## Instructions for the task
Retype the records below from their first line through the line holding "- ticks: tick", including both ends and no pictures.

──────────

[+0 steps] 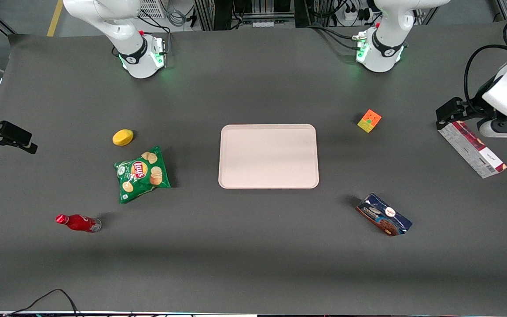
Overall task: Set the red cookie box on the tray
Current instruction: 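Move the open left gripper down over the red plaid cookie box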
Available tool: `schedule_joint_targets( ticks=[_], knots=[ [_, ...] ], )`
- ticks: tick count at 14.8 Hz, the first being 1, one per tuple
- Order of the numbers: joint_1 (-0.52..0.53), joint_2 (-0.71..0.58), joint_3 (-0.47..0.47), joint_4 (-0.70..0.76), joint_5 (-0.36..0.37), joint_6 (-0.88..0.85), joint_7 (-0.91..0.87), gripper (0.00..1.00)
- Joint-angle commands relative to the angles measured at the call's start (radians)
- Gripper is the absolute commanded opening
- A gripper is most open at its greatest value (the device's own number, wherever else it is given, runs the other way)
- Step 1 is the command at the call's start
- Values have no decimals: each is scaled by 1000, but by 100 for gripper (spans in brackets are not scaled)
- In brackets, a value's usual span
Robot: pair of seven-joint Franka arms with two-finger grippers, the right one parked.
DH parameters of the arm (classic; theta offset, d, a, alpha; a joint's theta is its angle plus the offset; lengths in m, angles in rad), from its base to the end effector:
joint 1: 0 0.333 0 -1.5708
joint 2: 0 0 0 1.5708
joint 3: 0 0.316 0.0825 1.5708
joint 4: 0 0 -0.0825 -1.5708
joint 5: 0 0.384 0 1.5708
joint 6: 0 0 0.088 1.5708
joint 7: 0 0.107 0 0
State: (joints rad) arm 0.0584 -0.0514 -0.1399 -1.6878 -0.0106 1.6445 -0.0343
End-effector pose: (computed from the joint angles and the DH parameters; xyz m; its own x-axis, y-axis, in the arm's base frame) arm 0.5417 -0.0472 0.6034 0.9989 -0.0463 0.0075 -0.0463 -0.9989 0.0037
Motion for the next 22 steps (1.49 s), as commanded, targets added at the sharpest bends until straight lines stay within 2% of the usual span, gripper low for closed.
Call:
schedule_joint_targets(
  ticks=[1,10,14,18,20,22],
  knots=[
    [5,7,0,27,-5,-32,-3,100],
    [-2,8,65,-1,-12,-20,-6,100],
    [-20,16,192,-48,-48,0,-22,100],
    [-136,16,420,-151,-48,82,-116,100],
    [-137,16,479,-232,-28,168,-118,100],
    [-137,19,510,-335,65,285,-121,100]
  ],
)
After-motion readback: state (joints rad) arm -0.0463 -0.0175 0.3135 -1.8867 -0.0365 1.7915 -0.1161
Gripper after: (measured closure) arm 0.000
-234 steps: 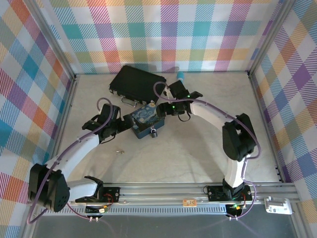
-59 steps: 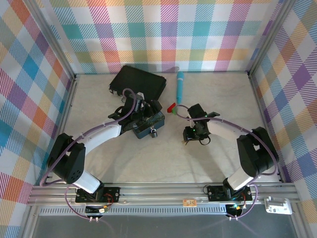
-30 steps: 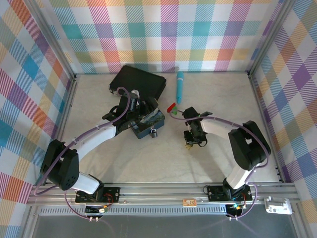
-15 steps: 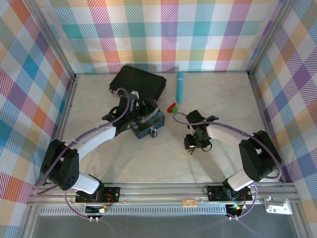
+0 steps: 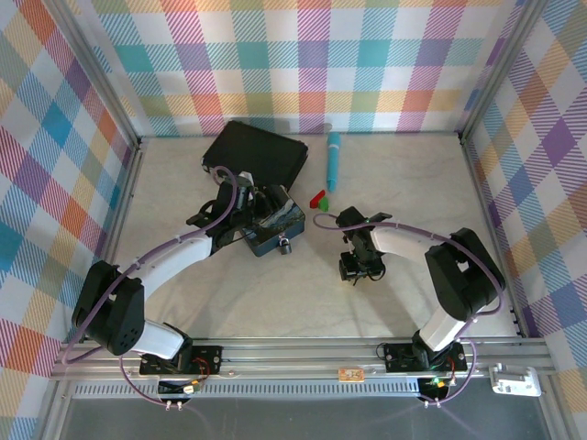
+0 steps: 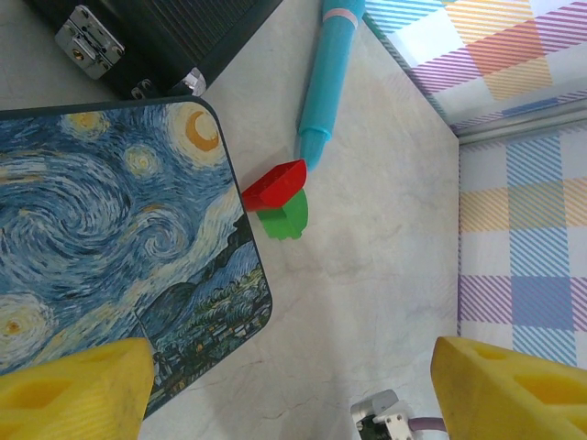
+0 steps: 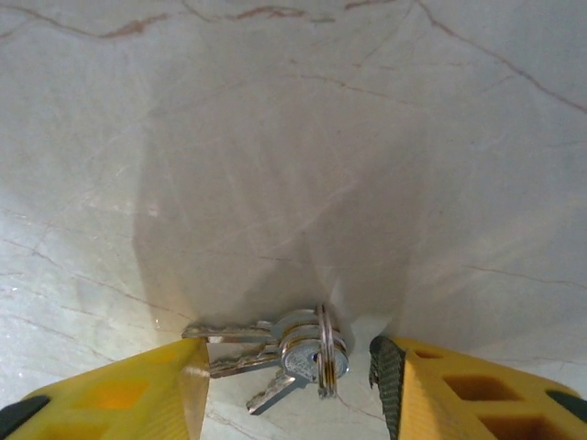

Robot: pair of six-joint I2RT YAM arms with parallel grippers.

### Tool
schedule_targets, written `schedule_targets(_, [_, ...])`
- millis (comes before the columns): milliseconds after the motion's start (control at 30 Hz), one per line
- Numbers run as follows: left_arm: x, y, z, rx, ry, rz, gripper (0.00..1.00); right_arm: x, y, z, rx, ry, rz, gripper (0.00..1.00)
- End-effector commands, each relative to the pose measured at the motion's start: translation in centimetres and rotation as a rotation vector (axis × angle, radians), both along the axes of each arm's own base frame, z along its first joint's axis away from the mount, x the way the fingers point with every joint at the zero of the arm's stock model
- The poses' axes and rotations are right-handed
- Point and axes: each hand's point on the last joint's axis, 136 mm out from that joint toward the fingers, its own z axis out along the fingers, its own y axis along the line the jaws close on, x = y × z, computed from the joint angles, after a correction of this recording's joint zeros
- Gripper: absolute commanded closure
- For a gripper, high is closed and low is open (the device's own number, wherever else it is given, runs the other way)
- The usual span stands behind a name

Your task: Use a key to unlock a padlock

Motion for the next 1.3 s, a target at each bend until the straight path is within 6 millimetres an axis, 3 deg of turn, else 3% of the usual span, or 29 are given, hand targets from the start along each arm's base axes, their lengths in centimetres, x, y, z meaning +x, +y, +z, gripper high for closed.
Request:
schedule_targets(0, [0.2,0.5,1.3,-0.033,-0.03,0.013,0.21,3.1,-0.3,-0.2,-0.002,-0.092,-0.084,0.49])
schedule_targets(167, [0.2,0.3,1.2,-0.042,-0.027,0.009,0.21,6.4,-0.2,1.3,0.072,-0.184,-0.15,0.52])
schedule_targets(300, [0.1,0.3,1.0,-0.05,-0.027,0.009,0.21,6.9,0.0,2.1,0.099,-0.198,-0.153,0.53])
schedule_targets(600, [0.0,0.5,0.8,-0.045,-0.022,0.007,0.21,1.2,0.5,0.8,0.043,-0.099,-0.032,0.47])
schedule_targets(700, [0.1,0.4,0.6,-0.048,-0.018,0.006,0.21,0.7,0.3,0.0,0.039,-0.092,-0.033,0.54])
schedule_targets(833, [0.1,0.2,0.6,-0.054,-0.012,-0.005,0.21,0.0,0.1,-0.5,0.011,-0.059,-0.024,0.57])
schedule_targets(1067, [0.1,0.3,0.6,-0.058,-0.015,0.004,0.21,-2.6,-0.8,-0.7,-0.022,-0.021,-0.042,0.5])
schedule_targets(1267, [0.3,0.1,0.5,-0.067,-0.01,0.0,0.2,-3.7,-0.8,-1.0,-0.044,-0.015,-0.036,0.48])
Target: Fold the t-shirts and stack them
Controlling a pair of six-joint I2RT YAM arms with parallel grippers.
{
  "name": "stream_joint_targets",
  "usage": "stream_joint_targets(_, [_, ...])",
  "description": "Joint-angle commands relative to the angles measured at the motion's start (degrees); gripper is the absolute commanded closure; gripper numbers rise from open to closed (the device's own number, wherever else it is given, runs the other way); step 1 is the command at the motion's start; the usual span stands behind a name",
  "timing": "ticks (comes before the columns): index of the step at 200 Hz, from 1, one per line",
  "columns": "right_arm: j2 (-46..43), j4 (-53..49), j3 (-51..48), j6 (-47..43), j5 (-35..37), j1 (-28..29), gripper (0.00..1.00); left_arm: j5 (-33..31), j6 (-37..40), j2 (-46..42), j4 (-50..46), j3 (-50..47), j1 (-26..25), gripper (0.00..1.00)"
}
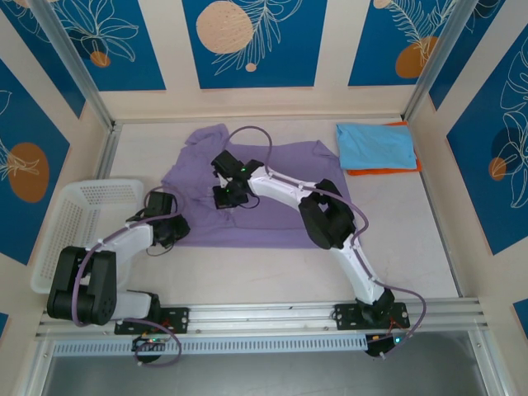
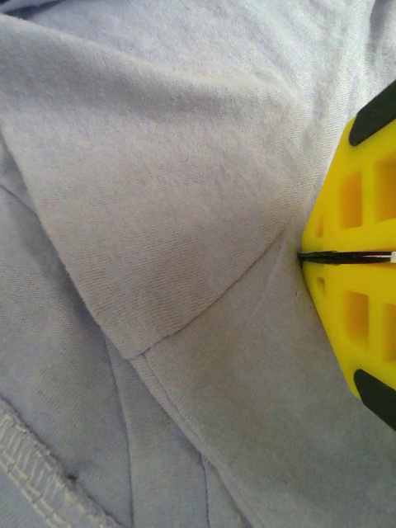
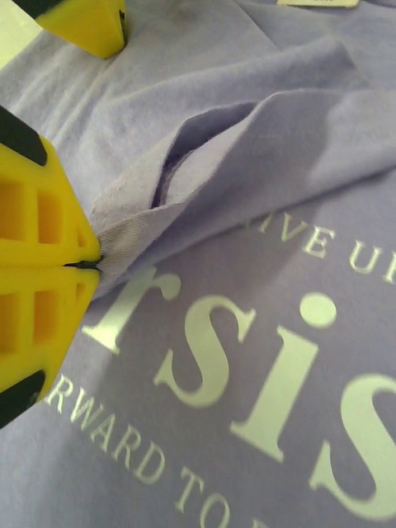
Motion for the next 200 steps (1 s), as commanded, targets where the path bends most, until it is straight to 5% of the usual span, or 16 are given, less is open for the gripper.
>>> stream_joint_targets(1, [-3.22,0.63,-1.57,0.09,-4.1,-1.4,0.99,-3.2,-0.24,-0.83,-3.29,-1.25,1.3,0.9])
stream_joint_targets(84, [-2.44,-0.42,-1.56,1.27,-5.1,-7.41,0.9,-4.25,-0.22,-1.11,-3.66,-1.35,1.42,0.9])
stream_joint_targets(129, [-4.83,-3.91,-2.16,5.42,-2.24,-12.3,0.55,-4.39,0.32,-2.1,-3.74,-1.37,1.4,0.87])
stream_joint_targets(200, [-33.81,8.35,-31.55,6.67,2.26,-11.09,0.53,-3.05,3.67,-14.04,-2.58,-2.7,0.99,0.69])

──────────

## Written solution
[+0 steps] 
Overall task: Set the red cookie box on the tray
Current instruction: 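Move the open left gripper down over the red plaid cookie box
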Available tool: `schedule_joint_targets( ticks=[_], knots=[ [_, ...] ], )`
- ticks: tick count at 14.8 Hz, the first being 1, one per tuple

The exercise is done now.